Copy out the lines below that hold the word "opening".

- **INPUT**
=== Begin Enclosure ===

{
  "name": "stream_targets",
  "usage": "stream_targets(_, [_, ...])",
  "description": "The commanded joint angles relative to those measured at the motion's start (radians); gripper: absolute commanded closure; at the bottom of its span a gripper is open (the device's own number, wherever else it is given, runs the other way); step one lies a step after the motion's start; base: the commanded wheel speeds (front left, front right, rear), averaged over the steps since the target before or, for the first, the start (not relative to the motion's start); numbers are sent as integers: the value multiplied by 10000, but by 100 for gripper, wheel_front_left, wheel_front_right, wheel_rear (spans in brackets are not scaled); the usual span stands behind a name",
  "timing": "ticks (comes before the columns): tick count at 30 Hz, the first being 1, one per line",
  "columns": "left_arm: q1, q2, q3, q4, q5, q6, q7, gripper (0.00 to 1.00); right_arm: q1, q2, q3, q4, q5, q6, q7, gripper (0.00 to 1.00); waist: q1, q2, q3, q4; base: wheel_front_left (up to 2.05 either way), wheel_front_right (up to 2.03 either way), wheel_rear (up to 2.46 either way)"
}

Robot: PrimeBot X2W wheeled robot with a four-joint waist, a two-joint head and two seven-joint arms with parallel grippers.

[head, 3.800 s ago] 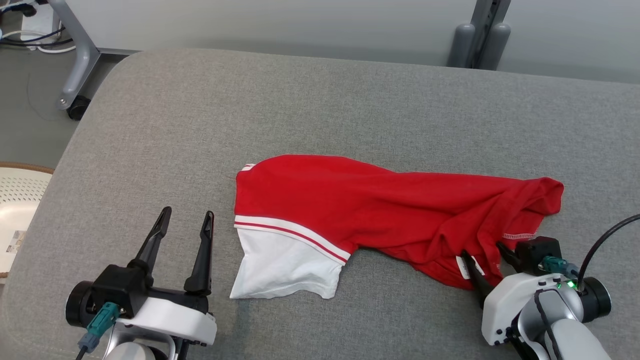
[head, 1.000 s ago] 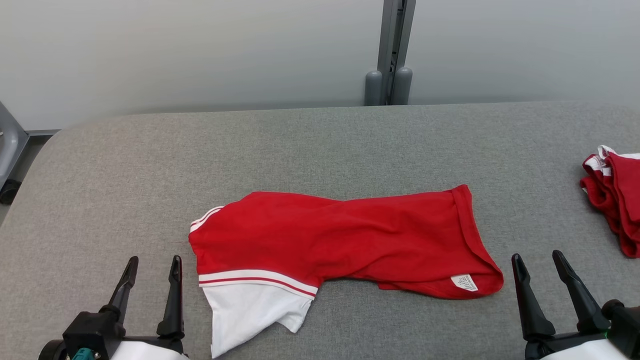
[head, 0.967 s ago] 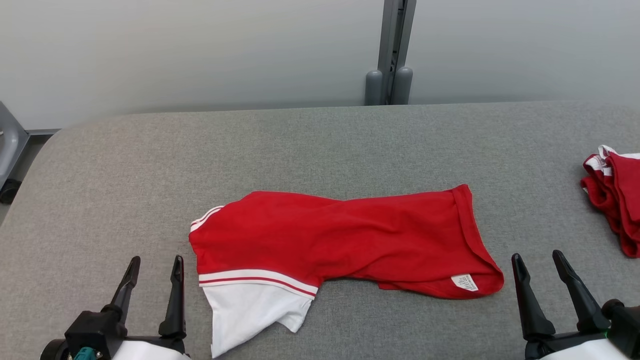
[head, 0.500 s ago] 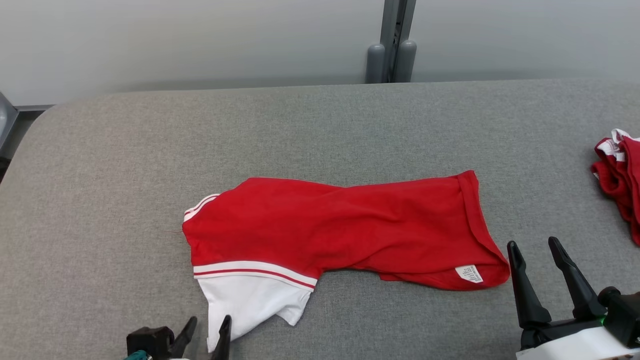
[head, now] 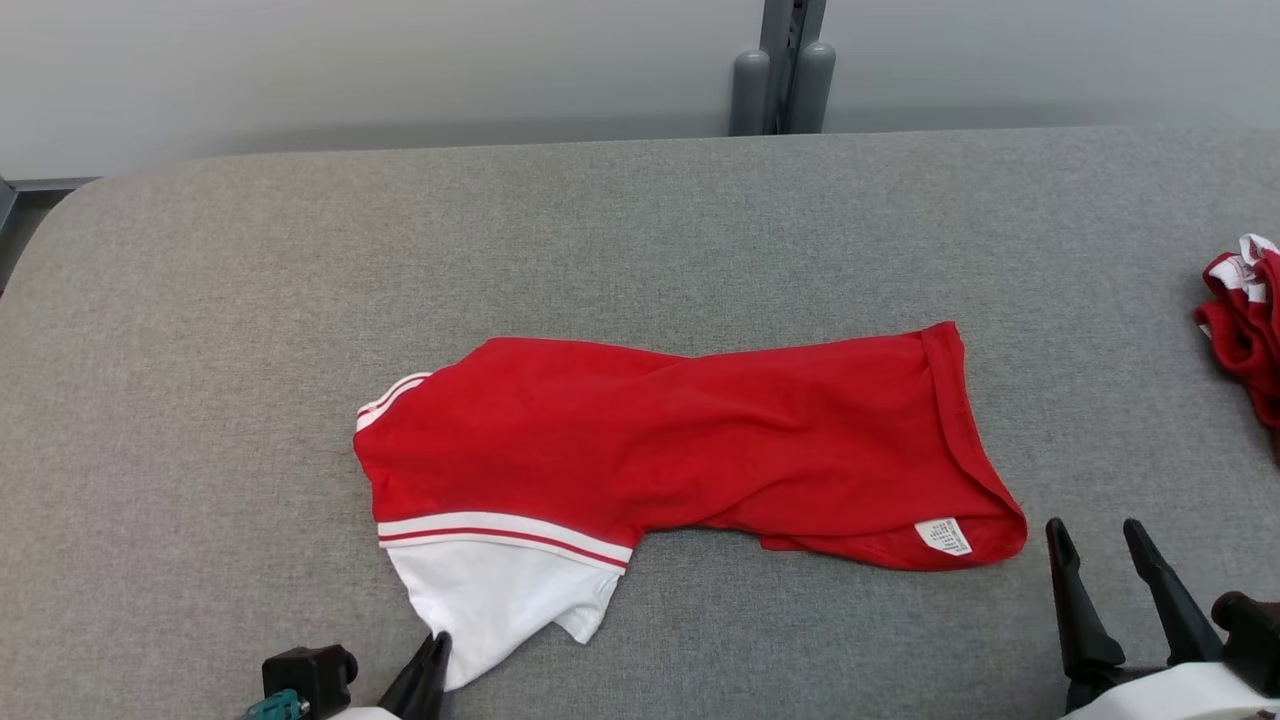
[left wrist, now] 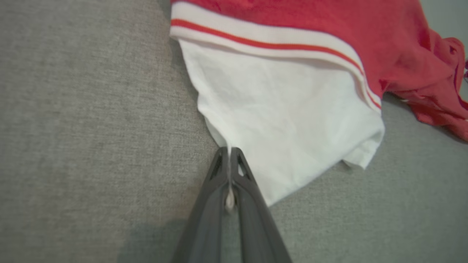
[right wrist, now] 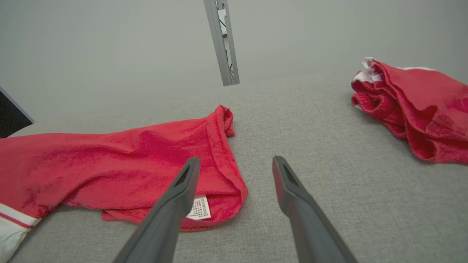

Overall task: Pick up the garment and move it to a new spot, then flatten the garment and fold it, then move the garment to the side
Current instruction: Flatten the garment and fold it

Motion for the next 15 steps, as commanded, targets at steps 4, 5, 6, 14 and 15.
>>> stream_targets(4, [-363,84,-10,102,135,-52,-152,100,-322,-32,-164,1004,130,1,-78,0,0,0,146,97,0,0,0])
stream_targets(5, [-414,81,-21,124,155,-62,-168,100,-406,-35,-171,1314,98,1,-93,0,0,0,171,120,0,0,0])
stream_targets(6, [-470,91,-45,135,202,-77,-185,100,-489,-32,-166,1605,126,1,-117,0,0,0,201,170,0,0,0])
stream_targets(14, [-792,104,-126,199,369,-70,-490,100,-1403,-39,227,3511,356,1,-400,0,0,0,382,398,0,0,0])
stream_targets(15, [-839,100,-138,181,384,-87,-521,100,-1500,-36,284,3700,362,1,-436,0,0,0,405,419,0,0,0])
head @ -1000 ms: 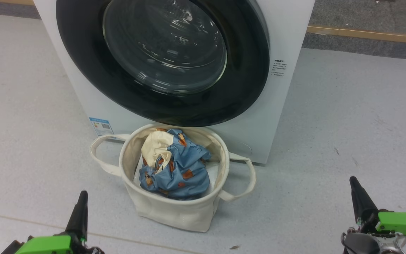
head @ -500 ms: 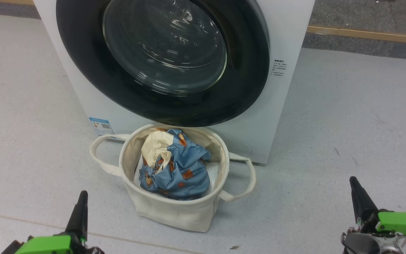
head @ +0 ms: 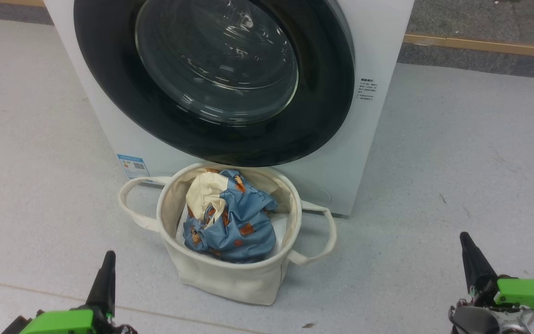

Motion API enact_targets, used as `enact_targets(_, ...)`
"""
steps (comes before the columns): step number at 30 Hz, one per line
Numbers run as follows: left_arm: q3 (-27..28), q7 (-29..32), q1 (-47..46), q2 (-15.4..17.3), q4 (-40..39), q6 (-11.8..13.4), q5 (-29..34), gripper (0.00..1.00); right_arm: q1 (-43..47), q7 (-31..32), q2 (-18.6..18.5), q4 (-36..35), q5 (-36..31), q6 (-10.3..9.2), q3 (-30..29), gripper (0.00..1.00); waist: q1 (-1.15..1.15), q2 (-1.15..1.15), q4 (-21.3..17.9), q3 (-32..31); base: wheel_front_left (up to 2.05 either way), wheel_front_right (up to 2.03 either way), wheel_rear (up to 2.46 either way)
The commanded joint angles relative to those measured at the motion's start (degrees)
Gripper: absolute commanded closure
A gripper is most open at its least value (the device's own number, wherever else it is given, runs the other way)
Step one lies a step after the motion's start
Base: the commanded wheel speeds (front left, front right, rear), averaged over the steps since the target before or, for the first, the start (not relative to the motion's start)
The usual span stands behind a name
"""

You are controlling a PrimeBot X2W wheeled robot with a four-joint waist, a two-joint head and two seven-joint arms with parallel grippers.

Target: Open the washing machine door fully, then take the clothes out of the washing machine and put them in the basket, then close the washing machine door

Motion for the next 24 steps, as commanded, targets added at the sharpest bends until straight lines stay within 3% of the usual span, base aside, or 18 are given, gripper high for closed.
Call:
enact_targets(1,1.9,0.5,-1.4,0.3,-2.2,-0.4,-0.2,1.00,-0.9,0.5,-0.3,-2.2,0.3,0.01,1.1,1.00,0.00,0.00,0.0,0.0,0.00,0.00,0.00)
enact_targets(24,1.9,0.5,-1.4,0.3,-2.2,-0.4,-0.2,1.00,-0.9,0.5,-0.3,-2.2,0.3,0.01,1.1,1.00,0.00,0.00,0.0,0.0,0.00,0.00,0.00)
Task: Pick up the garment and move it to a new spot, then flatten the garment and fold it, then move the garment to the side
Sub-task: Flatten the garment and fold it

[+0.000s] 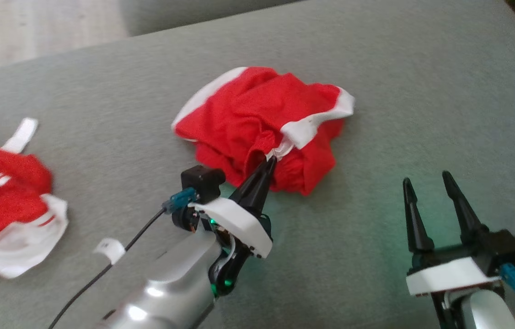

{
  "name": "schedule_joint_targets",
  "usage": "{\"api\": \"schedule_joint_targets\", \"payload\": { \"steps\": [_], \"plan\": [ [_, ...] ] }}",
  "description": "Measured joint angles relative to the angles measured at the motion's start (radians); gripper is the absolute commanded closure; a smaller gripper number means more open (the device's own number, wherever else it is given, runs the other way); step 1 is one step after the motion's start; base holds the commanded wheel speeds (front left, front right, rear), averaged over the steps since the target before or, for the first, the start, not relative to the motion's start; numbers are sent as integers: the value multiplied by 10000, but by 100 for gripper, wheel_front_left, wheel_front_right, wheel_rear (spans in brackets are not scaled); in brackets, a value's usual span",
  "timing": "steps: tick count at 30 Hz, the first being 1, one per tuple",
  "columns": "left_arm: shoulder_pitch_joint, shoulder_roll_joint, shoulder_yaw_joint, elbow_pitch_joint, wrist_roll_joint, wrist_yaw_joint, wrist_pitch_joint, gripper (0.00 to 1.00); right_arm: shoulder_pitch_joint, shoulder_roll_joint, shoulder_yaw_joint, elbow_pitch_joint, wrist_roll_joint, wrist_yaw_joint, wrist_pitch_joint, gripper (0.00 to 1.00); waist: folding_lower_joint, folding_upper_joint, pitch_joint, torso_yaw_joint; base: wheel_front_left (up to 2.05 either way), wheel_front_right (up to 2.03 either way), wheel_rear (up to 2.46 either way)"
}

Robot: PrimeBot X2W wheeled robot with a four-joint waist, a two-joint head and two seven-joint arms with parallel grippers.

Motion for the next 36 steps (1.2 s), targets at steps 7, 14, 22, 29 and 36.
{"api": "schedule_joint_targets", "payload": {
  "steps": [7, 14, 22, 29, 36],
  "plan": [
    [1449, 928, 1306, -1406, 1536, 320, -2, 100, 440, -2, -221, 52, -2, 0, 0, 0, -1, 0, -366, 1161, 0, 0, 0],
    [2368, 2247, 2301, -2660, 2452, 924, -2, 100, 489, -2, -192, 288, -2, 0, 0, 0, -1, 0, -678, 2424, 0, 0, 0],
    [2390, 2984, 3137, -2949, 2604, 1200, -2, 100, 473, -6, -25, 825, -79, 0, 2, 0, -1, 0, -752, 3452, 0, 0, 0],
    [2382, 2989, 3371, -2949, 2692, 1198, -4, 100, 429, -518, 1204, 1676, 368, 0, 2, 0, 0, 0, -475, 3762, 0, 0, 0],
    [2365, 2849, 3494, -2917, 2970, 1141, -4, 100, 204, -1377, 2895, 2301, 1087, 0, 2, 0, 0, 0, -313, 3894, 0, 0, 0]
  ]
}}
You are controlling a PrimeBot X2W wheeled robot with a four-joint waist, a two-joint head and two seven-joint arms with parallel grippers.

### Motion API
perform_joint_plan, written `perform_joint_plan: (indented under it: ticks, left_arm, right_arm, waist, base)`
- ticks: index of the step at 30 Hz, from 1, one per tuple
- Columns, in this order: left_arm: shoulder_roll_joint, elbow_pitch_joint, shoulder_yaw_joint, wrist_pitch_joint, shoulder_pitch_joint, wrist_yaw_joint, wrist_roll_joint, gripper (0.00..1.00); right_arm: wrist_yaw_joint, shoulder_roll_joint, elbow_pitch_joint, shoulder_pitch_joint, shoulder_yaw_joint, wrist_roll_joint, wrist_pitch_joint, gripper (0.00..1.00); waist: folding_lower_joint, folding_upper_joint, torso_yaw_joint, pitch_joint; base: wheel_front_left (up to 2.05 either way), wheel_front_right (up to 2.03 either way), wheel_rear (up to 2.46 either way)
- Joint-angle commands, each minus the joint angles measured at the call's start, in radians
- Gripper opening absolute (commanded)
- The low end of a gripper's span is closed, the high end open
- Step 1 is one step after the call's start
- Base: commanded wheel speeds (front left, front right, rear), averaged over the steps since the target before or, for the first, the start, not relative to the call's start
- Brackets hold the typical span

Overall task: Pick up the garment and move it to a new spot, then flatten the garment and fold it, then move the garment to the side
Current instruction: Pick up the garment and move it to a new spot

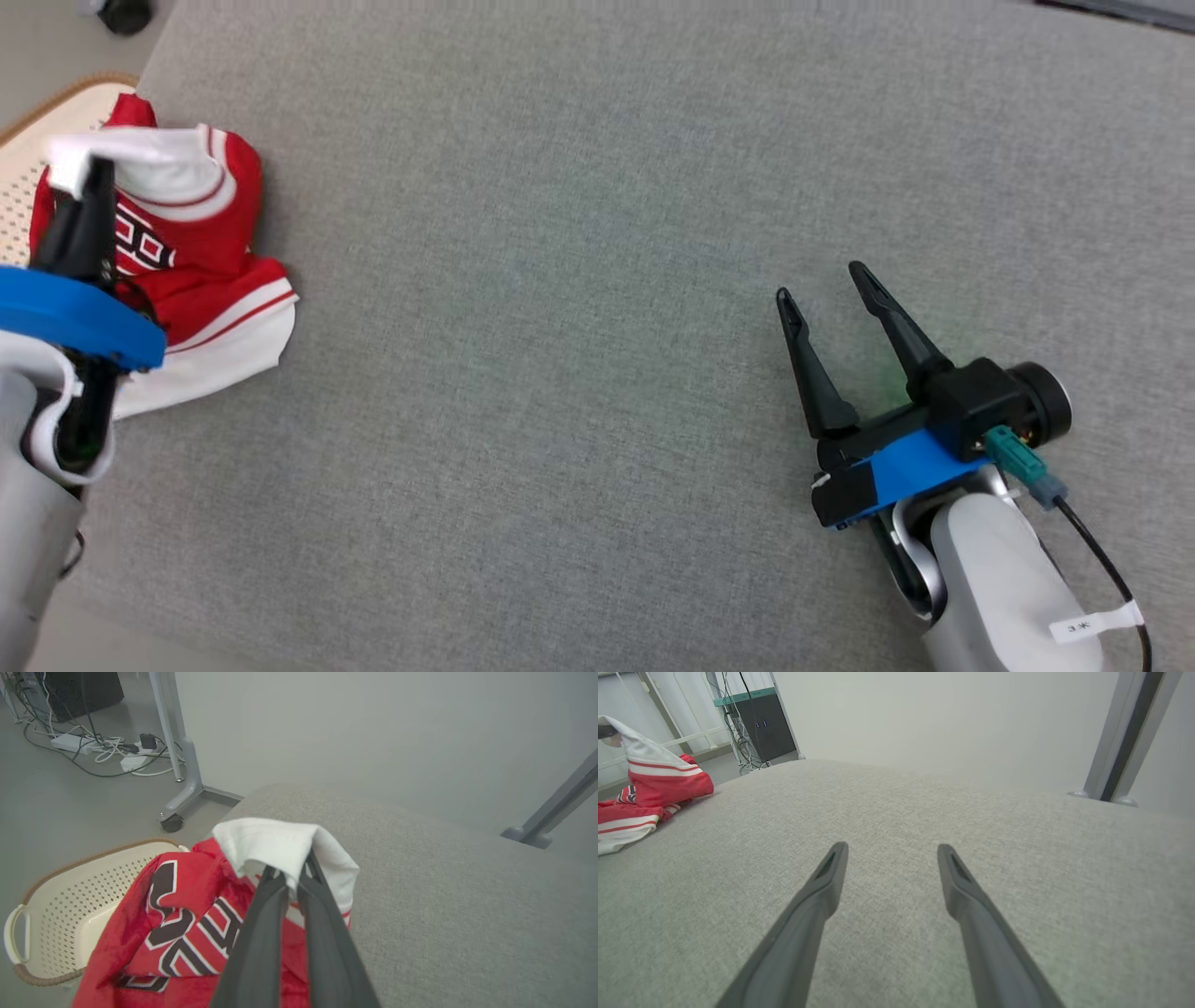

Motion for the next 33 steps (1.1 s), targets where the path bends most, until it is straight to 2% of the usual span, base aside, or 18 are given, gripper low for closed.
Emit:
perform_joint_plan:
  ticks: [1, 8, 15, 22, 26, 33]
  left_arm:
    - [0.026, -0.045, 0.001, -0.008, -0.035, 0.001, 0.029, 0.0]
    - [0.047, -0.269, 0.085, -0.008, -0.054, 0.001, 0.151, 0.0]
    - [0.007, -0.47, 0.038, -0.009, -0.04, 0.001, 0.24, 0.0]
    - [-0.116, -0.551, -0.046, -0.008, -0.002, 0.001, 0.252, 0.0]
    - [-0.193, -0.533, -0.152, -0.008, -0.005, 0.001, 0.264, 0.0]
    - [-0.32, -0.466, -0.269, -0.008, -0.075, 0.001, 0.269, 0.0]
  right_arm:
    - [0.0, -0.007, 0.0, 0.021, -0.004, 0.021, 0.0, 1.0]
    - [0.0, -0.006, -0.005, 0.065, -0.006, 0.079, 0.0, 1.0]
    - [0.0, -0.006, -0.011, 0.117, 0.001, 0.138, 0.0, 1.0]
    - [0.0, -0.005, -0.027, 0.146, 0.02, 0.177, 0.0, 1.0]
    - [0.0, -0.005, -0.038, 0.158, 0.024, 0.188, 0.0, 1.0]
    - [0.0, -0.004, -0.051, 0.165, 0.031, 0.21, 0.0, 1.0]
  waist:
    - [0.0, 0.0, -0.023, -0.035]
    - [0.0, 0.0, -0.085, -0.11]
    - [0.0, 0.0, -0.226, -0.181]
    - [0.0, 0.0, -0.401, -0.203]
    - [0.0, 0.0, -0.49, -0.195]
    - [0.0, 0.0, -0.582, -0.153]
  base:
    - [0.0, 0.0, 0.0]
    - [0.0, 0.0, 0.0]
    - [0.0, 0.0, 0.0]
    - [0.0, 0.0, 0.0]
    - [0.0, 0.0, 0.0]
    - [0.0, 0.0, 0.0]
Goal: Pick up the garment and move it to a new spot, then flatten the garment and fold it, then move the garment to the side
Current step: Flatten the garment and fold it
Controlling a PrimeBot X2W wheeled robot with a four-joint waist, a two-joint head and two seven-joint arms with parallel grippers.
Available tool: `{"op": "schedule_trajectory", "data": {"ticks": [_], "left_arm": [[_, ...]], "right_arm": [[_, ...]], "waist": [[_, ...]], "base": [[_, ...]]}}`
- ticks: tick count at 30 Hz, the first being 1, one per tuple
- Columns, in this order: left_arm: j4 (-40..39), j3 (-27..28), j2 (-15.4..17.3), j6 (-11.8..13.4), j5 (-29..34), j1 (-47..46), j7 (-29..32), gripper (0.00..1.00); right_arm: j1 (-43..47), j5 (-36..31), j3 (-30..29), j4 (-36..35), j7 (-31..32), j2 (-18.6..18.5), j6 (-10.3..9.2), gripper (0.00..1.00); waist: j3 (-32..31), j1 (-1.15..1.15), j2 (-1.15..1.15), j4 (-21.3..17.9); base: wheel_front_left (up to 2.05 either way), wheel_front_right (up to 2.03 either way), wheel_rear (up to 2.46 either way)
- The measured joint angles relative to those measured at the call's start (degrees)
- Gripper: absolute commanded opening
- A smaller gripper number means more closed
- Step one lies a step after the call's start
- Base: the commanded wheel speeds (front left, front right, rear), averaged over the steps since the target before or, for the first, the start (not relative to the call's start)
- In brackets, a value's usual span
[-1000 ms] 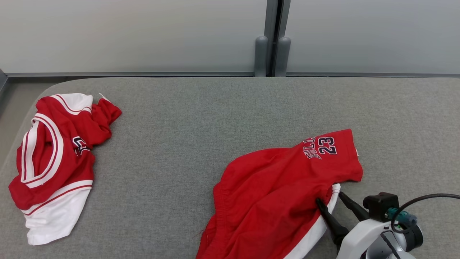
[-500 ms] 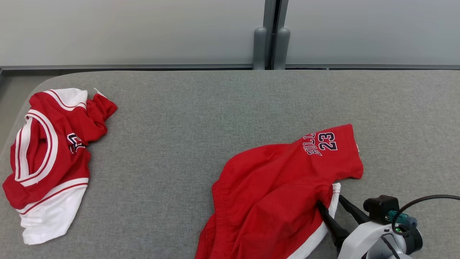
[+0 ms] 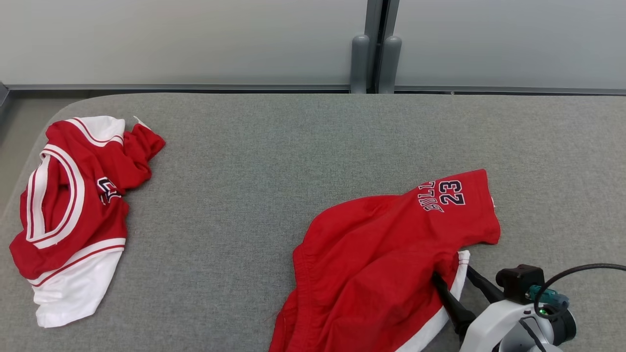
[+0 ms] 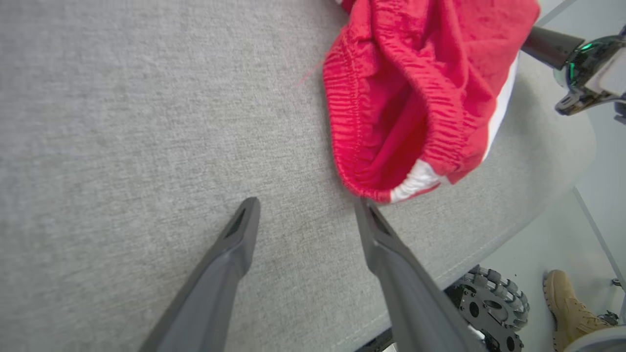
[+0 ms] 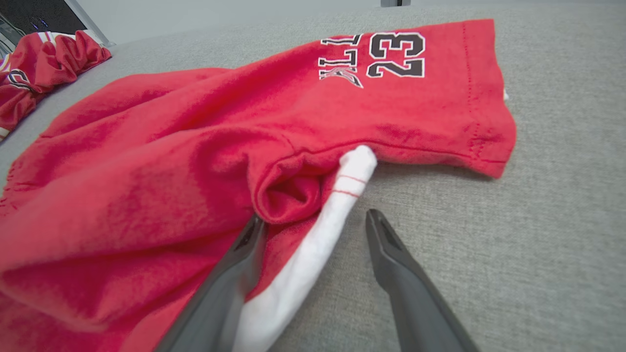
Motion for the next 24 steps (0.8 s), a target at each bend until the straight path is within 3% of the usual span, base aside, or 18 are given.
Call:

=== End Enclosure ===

- **OUTPUT BELOW**
- Gripper opening absolute (commanded)
- Gripper: absolute commanded opening

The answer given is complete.